**WHAT YOU WILL DO:** Reproduce the lines below exactly, from the one containing "In this document" through the one containing "Should you be willing to segment the black left", both included. Leave out any pictures.

[Records contained in a dataset]
>>>

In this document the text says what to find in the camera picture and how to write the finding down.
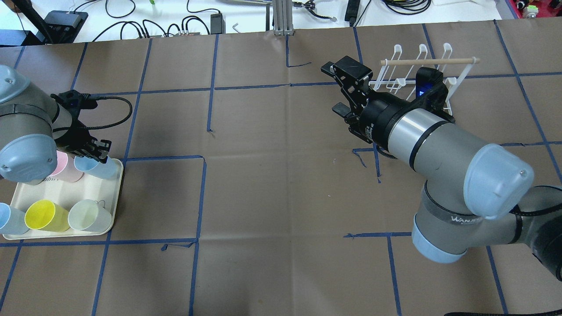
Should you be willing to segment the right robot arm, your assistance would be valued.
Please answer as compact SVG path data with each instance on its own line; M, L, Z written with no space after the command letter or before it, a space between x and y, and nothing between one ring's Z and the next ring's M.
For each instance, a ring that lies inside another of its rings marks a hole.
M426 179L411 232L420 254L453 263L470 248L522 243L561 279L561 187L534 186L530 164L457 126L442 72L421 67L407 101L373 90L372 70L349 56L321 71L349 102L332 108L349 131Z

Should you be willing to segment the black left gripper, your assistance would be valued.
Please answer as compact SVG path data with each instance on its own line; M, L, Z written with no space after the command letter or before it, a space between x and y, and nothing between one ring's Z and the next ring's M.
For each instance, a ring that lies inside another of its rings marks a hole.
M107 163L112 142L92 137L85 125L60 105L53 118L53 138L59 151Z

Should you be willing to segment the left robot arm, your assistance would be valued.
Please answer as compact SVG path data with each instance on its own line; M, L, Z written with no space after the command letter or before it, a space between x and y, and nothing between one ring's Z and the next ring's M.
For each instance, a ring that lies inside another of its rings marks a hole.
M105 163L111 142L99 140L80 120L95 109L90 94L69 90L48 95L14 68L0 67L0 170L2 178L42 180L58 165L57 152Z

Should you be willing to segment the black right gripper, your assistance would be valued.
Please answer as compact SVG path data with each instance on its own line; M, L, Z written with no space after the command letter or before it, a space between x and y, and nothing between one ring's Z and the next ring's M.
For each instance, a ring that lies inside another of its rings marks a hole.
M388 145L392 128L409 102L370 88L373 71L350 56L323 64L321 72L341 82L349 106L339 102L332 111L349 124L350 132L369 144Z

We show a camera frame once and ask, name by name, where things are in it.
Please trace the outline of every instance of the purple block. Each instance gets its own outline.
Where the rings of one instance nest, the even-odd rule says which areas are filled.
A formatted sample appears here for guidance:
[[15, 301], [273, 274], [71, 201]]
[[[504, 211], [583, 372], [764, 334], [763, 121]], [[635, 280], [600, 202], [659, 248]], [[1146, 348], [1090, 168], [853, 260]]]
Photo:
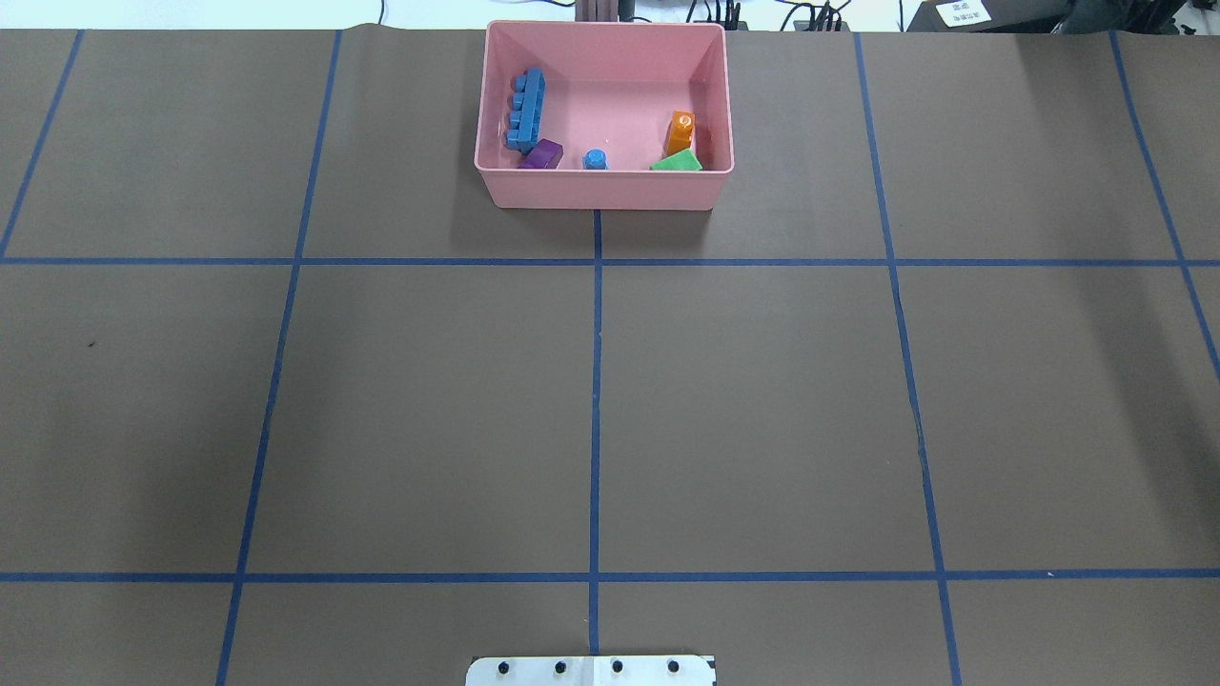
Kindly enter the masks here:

<<<
>>>

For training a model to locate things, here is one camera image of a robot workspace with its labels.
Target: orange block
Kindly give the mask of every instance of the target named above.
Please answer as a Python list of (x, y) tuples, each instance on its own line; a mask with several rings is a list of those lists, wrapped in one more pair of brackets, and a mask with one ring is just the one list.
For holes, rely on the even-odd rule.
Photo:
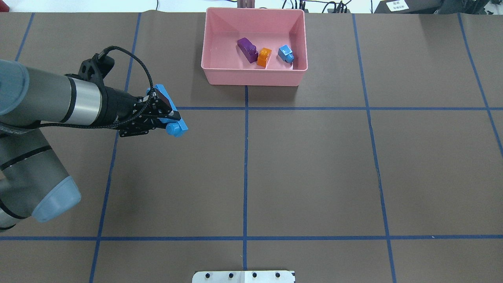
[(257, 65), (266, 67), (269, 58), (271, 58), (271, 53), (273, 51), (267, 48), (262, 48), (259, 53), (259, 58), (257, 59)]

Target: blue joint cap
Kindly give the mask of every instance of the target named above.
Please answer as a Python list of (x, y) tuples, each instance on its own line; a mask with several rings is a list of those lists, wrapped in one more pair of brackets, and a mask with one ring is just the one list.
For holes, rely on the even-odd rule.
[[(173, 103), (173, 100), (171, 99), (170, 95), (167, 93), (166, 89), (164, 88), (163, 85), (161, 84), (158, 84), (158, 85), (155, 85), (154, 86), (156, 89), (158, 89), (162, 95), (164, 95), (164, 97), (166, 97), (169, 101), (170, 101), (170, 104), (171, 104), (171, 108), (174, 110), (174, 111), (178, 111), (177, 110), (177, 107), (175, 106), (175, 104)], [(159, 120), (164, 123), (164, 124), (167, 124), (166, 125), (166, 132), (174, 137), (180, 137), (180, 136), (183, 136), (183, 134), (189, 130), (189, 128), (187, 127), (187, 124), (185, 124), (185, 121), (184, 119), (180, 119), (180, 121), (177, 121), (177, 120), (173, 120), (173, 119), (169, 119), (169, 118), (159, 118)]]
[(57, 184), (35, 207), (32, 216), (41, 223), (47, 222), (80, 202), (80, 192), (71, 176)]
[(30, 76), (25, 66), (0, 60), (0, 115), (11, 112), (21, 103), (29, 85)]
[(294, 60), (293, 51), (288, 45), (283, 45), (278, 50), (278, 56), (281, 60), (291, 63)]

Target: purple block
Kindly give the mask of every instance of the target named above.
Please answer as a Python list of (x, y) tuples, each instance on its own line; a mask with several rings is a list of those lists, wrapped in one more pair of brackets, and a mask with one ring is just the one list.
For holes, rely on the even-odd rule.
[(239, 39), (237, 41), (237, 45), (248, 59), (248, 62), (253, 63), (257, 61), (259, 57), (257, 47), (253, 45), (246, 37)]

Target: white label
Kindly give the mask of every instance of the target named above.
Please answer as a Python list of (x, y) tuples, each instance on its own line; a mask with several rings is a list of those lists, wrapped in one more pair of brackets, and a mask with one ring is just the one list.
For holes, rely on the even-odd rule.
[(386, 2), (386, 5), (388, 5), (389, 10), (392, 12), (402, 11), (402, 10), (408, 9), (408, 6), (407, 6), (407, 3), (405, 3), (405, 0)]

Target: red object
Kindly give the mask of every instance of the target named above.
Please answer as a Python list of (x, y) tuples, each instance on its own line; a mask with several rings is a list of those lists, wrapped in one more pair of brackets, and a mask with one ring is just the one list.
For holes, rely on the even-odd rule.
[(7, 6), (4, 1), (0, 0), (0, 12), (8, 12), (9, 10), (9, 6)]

<<<

**COMPLETED TASK:**
In this document the text says what to find in the camera picture and how to write the finding down.
Should you be willing to segment the right robot arm, your assistance would be valued.
Please answer as compact SVG path data with each instance on its own line; M, L, Z written with no space after the command letter or before it, a space between x and y, and nothing between one ring's Z and the next ring's M.
For each instance, a ring that lies inside another of its rings marks a hole.
M426 179L411 232L420 254L453 263L470 248L522 243L561 279L561 187L534 186L530 164L457 126L442 72L421 67L407 101L373 90L372 70L349 56L321 71L349 102L332 108L349 131Z

Should you be willing to segment the black left gripper, your assistance would be valued.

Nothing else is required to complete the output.